Andaba por un sendero de tierra apenas con ropa. Estaba oscuro y sus pasos se aceleraban al compás de estruendos lejanos. Pensar que un momento atrás estaba en el centro de los acontecimientos. Mientras camina ve pasar ráfagas de imágenes por su mente. Se encontraban en una loma. Los demás comenzaban a descender lentamente, mientras que él, por ser el más joven, se había rezagado un poco. Recién había anochecido. Los colores del atardecer habían dado paso a un manto plagado de estrellas. De pronto hubo un momento de quietud. En un instante todo se detuvo. Ni la brisa soplaba. En el cielo se encendieron unas luminarias que flotaban. Unas centellas que bajaban lentamente e iluminaban el terreno. En un segundo todo se agitó. Miles de zumbidos traspasaban el aire. El todavía en la cumbre se agachó. Más abajo los demás corrían para ponerse a resguardo. Seguidamente comenzaron las detonaciones. La tierra brincaba y se esparcía por los aires. El retrocedió, asustado, volviendo sobre sus pasos. Ya al otro lado de la loma se mantuvo acurrucado no sabe por cuánto tiempo. Todo lo que percibía a su alrededor era caos. Tenía miedo. Hasta que se decidió a salir de ahí. Se quitó de encima cualquier vestimenta que pudiera identificar el bando al que pertenecía. Así estuvo vagando solo, por ese sendero en tinieblas, sin rumbo fijo y desorientado. Su cabeza confundida no comprendía la razón por la que sucedían algunas cosas.

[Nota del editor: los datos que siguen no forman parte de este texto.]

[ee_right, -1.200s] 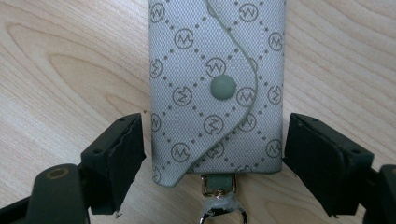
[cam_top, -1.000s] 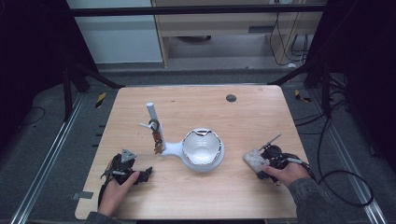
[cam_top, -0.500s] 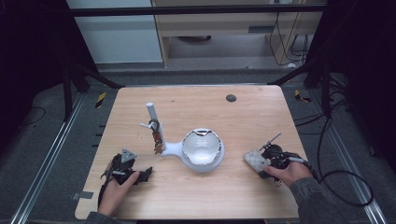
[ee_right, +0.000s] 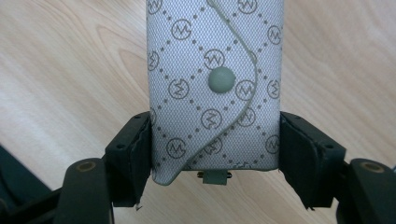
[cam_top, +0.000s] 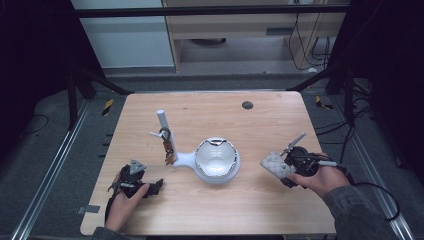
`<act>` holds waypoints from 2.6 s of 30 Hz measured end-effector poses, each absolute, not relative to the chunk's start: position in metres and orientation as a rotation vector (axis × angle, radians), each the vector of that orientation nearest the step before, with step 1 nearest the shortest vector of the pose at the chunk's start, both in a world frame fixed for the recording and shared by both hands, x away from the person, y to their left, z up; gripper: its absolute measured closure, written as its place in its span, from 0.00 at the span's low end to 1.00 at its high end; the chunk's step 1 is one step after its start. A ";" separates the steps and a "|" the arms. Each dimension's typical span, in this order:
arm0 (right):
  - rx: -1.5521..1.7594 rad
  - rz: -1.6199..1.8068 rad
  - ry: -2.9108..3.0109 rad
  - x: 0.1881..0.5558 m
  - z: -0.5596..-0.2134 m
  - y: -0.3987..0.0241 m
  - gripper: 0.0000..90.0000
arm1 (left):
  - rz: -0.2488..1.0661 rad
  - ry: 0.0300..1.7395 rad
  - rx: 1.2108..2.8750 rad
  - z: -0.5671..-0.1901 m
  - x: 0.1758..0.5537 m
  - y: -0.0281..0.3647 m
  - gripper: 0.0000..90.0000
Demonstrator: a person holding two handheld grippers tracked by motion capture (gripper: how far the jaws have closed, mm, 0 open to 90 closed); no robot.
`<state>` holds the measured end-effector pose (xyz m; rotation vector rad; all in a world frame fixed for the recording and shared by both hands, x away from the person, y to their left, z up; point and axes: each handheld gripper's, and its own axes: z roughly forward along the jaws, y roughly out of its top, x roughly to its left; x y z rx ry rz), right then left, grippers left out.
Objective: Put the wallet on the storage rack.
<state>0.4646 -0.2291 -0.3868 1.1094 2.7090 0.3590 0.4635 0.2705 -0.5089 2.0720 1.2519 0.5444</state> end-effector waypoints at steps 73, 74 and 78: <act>0.675 0.293 2.823 0.466 -0.337 -0.121 0.35 | 0.544 1.251 2.073 -0.509 0.464 0.270 0.00; 0.680 0.288 2.824 0.466 -0.337 -0.120 0.35 | 0.544 1.251 2.073 -0.509 0.464 0.271 0.00; 0.664 0.284 2.835 0.467 -0.339 -0.114 0.35 | 0.544 1.250 2.073 -0.509 0.464 0.271 0.00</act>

Más adelante llegó a una calzada asfaltada que reconoció inmediatamente. Comenzó a ver personas deambulando, Mujeres y niños caminaban con paso lento y pesado. Había soldados y oficiales que retenían a los hombres. Vio vehículos blindados, vio tanques. Como su aspecto era el de un niño paso desapercibido al escrutinio de las miradas y continuó por esa vía que lo llevaría hasta su aldea. Cuando pudo divisar la población a lo lejos le costó un poco distinguir su silueta. Algo había cambiado. A medida que se acercaba se percataba con horror que algunas construcciones habían desaparecido y otras estaban derruidas. Con desesperación corrió hasta el sitio donde estaba su casa y le volvió el alma al cuerpo. Estaba ahí, de pie, intacta. Por la puerta vio asomarse la tierna cara de su hermana, haciéndole un tímido saludo con la mano y pronunció su nombre. Ella al verlo llamó con emoción a su madre y a su abuela. Todos se fundieron en un abrazo infinito y el llanto fue incontenible. Ya adentro le invadió una profunda sensación indescriptible. Estaba de nuevo en su casa.
Sentados a la mesa se tomaron de las manos y se contaron con estupor todos los acontecimientos, todos los horrores padecidos. Ver las caras llenas de amor de sus seres queridos le proporcionaban una gran paz. Estaban nuevamente reunidos, y lamentaban mucho la ausencia del padre que permanecía en el frente. Ver el movimiento habitual de los preparativos para comer le encantaba. Estaba todo lo de siempre pero ese día lo percibía más bonito. La austeridad de los muebles, las flores en los jarrones, los cuadros, la despensa medio vacía. Su hermana junto con la madre se encontraban colocando los platos, los cubiertos, lo vasos, mientras que la abuela terminaba de preparar algo en el rústico horno casero. De pronto el olor inundo todo el ambiente como un tsunami. Lo golpeó de frente. Se le coló por las fosas nasales hasta incrustarse en el cerebro y explotaron miles de sensaciones. Pan casero recién horneado. Llegó a la mesa caliente, esponjoso y crujiente. Suave y dorado. El primer bocado se lo ofrecieron a él. Lo cortó con la mano y se llevó el trozo humeante a la boca. Su textura acariciaba su paladar bajo miradas llenas de dulzura. En este momento todo lo que percibía a su alrededor era tranquilidad. Este sí que era el verdadero aroma del hogar, de la familia. El bienestar que estaba sintiendo era del alma. Comprendió que eso era lo que él quería. Nada valían ideologías ni doctrinas. Todas las vicisitudes vividas, sufridas y experimentadas se disipaban en ese momento mágico. En su camino hacia la madurez comprendió que no había nada que valiera más la pena que estar reunidos en familia, sentados a la mesa, disfrutando de una hogaza de pan casero recién horneado. Ese es un efímero instante de felicidad que va atesorar para siempre en su corazón.